我们主要研究与变分问题相关的自由边界问题。由于我们的问题有一个特点（即自由边界是极小化器的一组奇点，并且能量集中在其上。因此，我们可以认为我们的目的是处理解奇点上的能量集中现象。在这个立场上，我们处理了以下类型的问题：（1）发展与最小化移动边界泛函相关的椭圆自由边界问题的正则理论，（2）开发一种通过最小化的数值方法 过程中，(3)开发了一种解决双曲自由边界问题的相关方法。对于问题(1)，在二维情况下，我们成功地展示了一些非线性情况下自由边界的规律性。对于(2)，我们处理了主要出现在超导现象中的Ginzburg-Landau泛函。在此，我们开发了一种针对抛物线和双曲问题的离散莫尔斯半流方法。对于（3），我们 在某些兼容性条件下构造了与双曲自由边界问题相关的强解。此外，我们开发了一个软件来高精度地解决这个问题。我们将这些结果总结为 7 篇论文（已发表或正在出版），我预印本（已提交）。

项目成果

A.Kodama: "Characterization of generalized complex ellipsoids in C^n-from the viewpoint of biholomorphic automorphisms" Geometric Complex Anal.363-369 (1996)
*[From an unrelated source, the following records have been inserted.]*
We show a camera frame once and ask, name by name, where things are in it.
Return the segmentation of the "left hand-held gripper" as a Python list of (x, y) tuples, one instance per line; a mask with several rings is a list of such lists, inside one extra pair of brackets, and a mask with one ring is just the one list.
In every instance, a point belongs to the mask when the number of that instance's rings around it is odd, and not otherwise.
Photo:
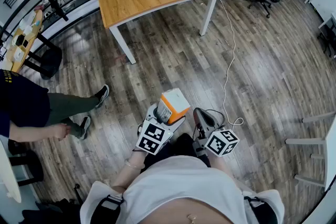
[(158, 104), (151, 105), (142, 124), (138, 127), (136, 148), (156, 155), (173, 137), (174, 132), (184, 123), (182, 116), (172, 124), (163, 123), (156, 115)]

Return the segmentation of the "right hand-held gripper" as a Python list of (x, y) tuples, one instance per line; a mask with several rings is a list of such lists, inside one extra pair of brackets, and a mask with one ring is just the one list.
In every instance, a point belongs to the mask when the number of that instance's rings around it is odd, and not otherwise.
[(230, 154), (240, 139), (231, 129), (224, 129), (216, 117), (201, 108), (193, 111), (198, 136), (194, 139), (193, 149), (198, 157), (206, 156), (208, 150), (217, 157)]
A.Kodama：“从双全纯自同构的角度来表征 C^n 中的广义复椭球体”Geometric Complex Anal.363-369 (1996)

T.Nagasawa K.Nakane S.Omata: "Hyperbolic Ginzburg Landau system" Nonliear Analysis. to appear.

T.Nagasawa K.Nakane S.Omata：“双曲 Ginzburg Landau 系统”非线性分析。

H.Imai,S.Omata,K.Nakane K.Kikuchi: "Numerical analysis of a free boundary problem governed by a hyperbolic equation" in Proc.Third China-Japan Seminar on Numerical Mathematics,Science Press Beijing New York. 214-221 (1998)

H.Imai，S.Omata，K.Nakane K.Kikuchi：“双曲方程控制的自由边界问题的数值分析”载于第三届中日数值数学研讨会论文集，科学出版社北京纽约。

S.Omata T.Okamura K.Nakane: "Numerical analysis for the discrete Morse semiflow related to the Ginzburg Landau funcional" Nonlinear Analysis. to appear.

S.Omata T.Okamura K.Nakane：“与 Ginzburg Landau 函数相关的离散莫尔斯半流的数值分析”非线性分析。

T.Nagasawa, K.Nakane and S.Omata: "Numerical computations for a hyperbolic Ginzburg-Landau system" in Proceedings of the Eighth International Colloquium on Differential Equations Plovdiv, Bulgaria, August. 18-23 (1997)

T.Nagasawa、K.Nakane 和 S.Omata：“双曲 Ginzburg-Landau 系统的数值计算”，第八届国际微分方程座谈会论文集，保加利亚普罗夫迪夫，8 月。